O discurso de Jerome Powell durante a conferência de Jackson Hole trouxe novidades relevantes para a política monetária americana e formalizou algumas das principais expectativas para o FED ao longo dos próximos anos.

Primeiramente, o FED adotou o novo Statement on Longer-Run Goals and Monetary Policy Strategy e introduziu no seu arcabouço de política monetária o objetivo de atingir a inflação em média de 2% ao longo do tempo (“our new statement indicates that we will seek to achieve inflation that averages 2 percent over time. Therefore, following periods when inflation has been running below 2 percent, appropriate monetary policy will likely aim to achieve inflation moderately above 2 percent for some time”).

O FED não se compromete com uma fórmula mecânica para atingir este objetivo, com isso efetivamente descartando a possibilidade de agregar um elemento extra a Taylor Rule que contemplasse o acumulo das decepções em relação como foi especulado ao longo do review de política monetária (“In seeking to achieve inflation that averages 2 percent over time, we are not tying ourselves to a particular mathematical formula that defines the average. Thus, our approach could be viewed as a flexible form of average inflation targeting”).
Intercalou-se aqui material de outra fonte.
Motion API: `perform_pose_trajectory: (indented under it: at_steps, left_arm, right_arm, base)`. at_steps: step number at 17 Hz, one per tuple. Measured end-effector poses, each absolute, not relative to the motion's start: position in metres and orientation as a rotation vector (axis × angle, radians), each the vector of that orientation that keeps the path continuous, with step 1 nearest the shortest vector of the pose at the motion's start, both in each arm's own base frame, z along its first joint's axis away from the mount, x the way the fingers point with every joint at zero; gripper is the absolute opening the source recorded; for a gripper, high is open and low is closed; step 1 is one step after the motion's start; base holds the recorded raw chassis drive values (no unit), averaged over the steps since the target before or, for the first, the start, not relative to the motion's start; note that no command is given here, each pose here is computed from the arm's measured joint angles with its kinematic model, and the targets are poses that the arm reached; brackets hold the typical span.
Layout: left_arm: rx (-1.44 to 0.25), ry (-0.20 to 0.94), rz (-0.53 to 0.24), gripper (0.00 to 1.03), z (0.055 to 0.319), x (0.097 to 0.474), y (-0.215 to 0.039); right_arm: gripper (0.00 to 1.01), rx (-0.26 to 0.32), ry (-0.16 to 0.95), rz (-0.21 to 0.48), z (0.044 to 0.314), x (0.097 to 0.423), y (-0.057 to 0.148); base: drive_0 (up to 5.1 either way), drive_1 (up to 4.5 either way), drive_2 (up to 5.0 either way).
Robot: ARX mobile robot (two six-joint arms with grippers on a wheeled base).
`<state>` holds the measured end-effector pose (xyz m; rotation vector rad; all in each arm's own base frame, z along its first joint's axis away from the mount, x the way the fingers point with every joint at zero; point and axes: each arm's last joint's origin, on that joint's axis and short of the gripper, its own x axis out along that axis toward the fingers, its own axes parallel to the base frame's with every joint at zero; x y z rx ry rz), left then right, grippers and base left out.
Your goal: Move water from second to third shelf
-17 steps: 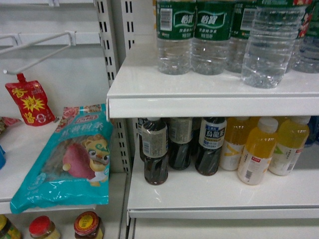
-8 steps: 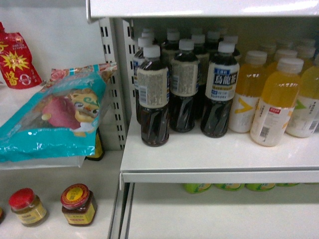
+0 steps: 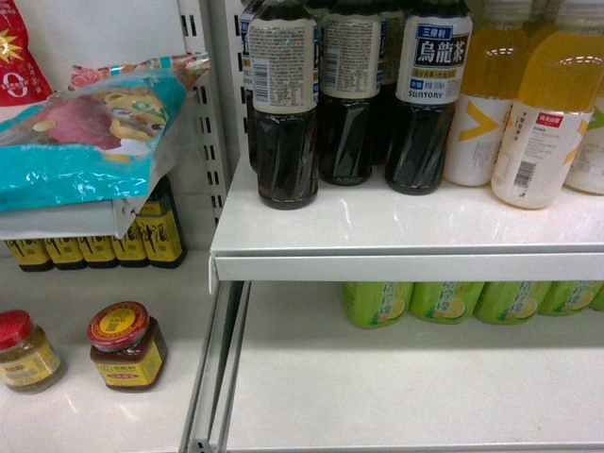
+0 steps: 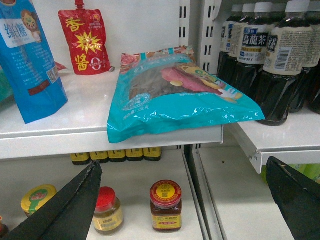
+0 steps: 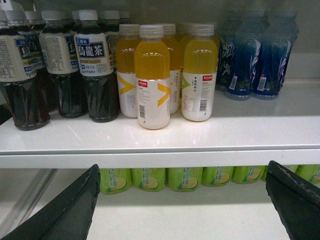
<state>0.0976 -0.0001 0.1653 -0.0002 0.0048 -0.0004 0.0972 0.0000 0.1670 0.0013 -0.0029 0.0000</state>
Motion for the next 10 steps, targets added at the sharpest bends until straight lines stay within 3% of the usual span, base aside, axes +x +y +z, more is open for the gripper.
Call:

Em termos de mercado de trabalho temos mudanças relevantes também. Estas vão no sentido de reforçar o exposto por Powell ao longo do último trimestre: um longo período de taxa de desemprego baixo ao longo do ciclo que se encerrou com a crise do COVID não foi capaz de provocar uma aceleração sustentada da inflação ao longo do tempo. Adicionam também uma percepção mais ampla sobre a situação do mercado de trabalho ao invés de somente as estimativas de u* apresentadas no SEP (“our revised statement emphasizes that maximum employment is a broad-based and inclusive goal”).

Ademais, Powell reforçou às ponderações em torno das estimativas da taxa natural de desemprego (como fez em Jackson Hole de 2018 na sua palestra “Monetary Policy in a Changing Economy”) e como isto pode afetar a condução de política monetária (“the maximum level of employment is not directly measurable and changes over time for reasons unrelated to monetary policy. The significant shifts in estimates of the natural rate of unemployment over the past decade reinforce this point”).

Este argumento serve como pano de fundo para evitar a definição de um target efetivo para a taxa de desemprego, ao mesmo tempo em que reforça a posição do comitê em permitir não somente overshoot (moderado) da inflação, como também overshoot da taxa de desemprego em relação as estimativas de u* desde que isto não seja acompanhado por uma aceleração da inflação.

Ao mesmo tempo, enquanto o desemprego permanece acima da taxa u*, Powell esclarece que o objetivo do comitê é minimizar esta diferença com as ferramentas a disposição do FED para estimular crescimento econômico e criação de vagas de trabalho.

Na prática, o FED formalizou uma postura de maior flexibilidade em termos de política monetária, adicionando margens mais amplas de interpretação tanto em torno de seus dois mandatos (inflação e emprego). Os riscos de médio prazo são que a atual postura leve a complacência em relação a aceleração inflacionária caso o “new normal” reverta em direção a um mundo com inflação mais pronunciada. Por enquanto, no entanto, esta preocupação parece ter ficado de lado.

Em termos de próximos passos, a adoção do Statement on Longer-Run Goals and Monetary Policy Strategy já durante Jackson Hole reforça a nossa hipótese, mantida desde meados do segundo trimestre, de que o FOMC adotará revisões no seu forward guidance já na reunião de setembro do FOMC.